> 1. Economy of expression

Funny, this list is the same one I use as to why I'm so annoyed with Clojure right now.

I inherited a mission-critical Clojure ML library my team uses for it's primary business goals. It was written 4 years ago by a research scientist- who quit 3 years ago. We know what it's supposed to do. We know that it seems to do the job well. We just can't understand the code well enough to be certain of what it's doing or how it's doing it. If this thing breaks or stops working, we're screwed.

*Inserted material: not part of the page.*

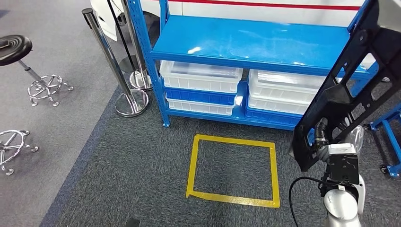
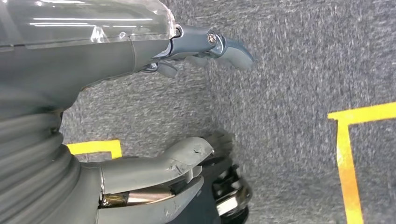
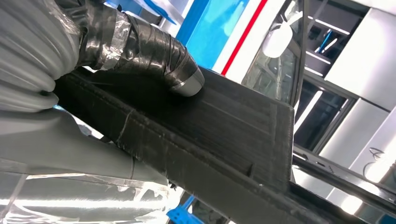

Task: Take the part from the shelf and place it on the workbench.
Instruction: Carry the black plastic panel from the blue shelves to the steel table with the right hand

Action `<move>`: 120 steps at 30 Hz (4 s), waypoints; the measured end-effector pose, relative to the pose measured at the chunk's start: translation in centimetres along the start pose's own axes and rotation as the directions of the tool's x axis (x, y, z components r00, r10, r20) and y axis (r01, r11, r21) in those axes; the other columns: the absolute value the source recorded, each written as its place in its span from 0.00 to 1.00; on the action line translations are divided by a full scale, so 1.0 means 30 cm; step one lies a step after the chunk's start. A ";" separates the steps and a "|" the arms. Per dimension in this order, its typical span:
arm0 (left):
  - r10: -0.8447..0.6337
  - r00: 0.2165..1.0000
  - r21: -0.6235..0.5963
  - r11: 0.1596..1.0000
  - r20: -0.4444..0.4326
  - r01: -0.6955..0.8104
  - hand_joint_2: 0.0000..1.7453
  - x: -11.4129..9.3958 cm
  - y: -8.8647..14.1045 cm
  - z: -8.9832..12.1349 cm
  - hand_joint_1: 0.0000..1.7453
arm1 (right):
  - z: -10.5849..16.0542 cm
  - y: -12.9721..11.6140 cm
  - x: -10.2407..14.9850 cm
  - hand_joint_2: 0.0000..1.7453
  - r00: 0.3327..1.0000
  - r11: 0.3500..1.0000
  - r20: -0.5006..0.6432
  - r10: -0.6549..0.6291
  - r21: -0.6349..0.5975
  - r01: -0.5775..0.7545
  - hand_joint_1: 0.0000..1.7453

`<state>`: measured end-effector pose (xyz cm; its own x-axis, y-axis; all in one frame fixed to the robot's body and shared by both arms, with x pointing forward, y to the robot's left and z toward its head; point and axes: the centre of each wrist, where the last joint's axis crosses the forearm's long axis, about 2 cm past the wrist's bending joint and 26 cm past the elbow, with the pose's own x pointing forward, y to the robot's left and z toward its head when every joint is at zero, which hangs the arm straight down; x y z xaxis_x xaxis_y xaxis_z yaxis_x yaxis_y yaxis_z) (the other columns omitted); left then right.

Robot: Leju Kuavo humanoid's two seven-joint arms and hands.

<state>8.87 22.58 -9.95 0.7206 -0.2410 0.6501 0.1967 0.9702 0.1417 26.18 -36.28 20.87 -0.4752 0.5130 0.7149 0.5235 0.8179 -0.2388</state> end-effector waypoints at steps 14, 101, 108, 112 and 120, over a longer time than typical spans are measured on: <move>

The problem is that the author, like most of us, found great joy in writing very few characters to express very big ideas. Clojure let him do that to an extreme degree. And I'm sure if you were sitting beside the author, with him explaining these dense expressions, you would be enlightened at the elegance and beauty of this language.

Sadly, I was not.

I'm sure Clojure is a lovely language. But it lets you write a Voynich manuscript that compiles.

Well, what is your level of proficiency in Clojure? If it was your main language, do you think you would still struggle reading what the code does?

I've inherited code bases in different languages in the past, and generally, it's the unfamiliarity to the language that makes it harder. Especially Clojure, being so different, the unfamiliarity is even stronger.

For example, if you read the Clojure source code (https://github.com/clojure/clojure) are you similarly lost? Or when reading any random Clojure github project?

Also, is this the first time you inherit software like that? Like have you ever inherited other similarly complex piece of code in your main language? Because I have as well, and it is never easy, no matter the language and familiarity.

Not trying to attack you by the way, it may be true, but I'm trying to isolate the variable of it being written in Clojure against the rest to really get a feel of the effect Clojure has over what you are experiencing.